* [BRIEF]: Each entry should be quoted word for word, including every mark of punctuation.

* [Saved data entries]:
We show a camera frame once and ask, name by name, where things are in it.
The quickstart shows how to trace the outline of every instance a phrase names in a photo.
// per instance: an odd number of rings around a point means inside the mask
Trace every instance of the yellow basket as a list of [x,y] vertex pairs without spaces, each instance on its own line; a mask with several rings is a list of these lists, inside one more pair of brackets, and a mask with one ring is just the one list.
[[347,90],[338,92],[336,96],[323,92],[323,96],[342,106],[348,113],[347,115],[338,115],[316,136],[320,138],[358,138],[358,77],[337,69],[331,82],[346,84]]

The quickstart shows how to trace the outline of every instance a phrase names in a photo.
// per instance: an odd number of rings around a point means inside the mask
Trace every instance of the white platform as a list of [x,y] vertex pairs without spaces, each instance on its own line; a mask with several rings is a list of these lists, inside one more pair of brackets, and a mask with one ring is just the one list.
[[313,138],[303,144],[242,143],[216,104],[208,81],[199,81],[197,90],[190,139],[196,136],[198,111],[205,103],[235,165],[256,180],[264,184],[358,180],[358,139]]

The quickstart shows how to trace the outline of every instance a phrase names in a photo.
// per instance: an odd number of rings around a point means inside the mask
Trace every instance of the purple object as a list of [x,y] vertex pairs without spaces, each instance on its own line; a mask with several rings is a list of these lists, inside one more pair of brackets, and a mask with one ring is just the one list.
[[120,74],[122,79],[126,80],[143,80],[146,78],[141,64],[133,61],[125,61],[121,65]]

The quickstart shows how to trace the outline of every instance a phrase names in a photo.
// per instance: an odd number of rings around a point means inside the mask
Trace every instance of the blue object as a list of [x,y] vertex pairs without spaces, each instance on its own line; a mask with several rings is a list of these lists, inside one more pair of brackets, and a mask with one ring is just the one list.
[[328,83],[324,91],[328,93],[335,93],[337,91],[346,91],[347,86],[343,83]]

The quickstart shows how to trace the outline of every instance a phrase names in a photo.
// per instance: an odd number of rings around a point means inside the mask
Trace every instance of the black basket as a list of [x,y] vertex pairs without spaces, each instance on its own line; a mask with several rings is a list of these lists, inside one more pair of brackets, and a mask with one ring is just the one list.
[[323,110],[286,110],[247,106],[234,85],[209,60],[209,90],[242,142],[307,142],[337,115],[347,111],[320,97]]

* [ANSWER SECTION]:
We show a camera frame once and ask, name by name, where things are in it.
The quickstart shows how to trace the outline of every instance a phrase names in a photo.
// per instance: an odd number of rings around a point means inside the mask
Trace every instance of the yellow basket as a list of [x,y] vertex pairs without spaces, each instance on its own line; a mask with several rings is a list of these lists, inside one more pair of brackets, and a mask with one ring is just the one list.
[[347,90],[338,92],[336,96],[323,92],[323,96],[342,106],[348,113],[347,115],[338,115],[316,136],[320,138],[358,138],[358,77],[337,69],[331,82],[346,84]]

The quickstart shows how to trace the outline of every instance a phrase names in a photo.
// per instance: an odd number of rings around a point means inside the mask
Trace every instance of the white platform as a list of [x,y] vertex pairs without spaces, each instance on its own line; a mask with several rings is a list of these lists, inside one more pair of brackets, and a mask with one ring is just the one list.
[[313,138],[303,144],[242,143],[216,104],[208,81],[199,81],[197,90],[190,139],[196,136],[198,111],[205,103],[235,165],[256,180],[264,184],[358,180],[358,139]]

The quickstart shows how to trace the outline of every instance a phrase names in a photo.
// per instance: an odd number of rings around a point means inside the mask
Trace every instance of the purple object as a list of [x,y] vertex pairs without spaces, each instance on its own line; a mask with several rings is a list of these lists, inside one more pair of brackets, and a mask with one ring is just the one list.
[[120,74],[122,79],[126,80],[143,80],[146,78],[141,64],[133,61],[125,61],[121,65]]

The quickstart shows how to trace the outline of every instance a phrase names in a photo.
// per instance: an odd number of rings around a point means inside the mask
Trace every instance of the blue object as a list of [x,y] vertex pairs without spaces, each instance on its own line; a mask with several rings is a list of these lists, inside one more pair of brackets, and a mask with one ring is just the one list.
[[328,83],[324,91],[328,93],[335,93],[337,91],[346,91],[347,86],[343,83]]

The quickstart shows how to trace the outline of every instance a phrase names in a photo.
// per instance: an odd number of rings around a point means inside the mask
Trace every instance of the black basket as a list of [x,y] vertex pairs without spaces, each instance on its own line; a mask with several rings is a list of these lists, inside one more pair of brackets, and a mask with one ring is just the one list.
[[323,110],[286,110],[247,106],[234,85],[209,60],[209,90],[242,142],[307,142],[337,115],[347,111],[320,97]]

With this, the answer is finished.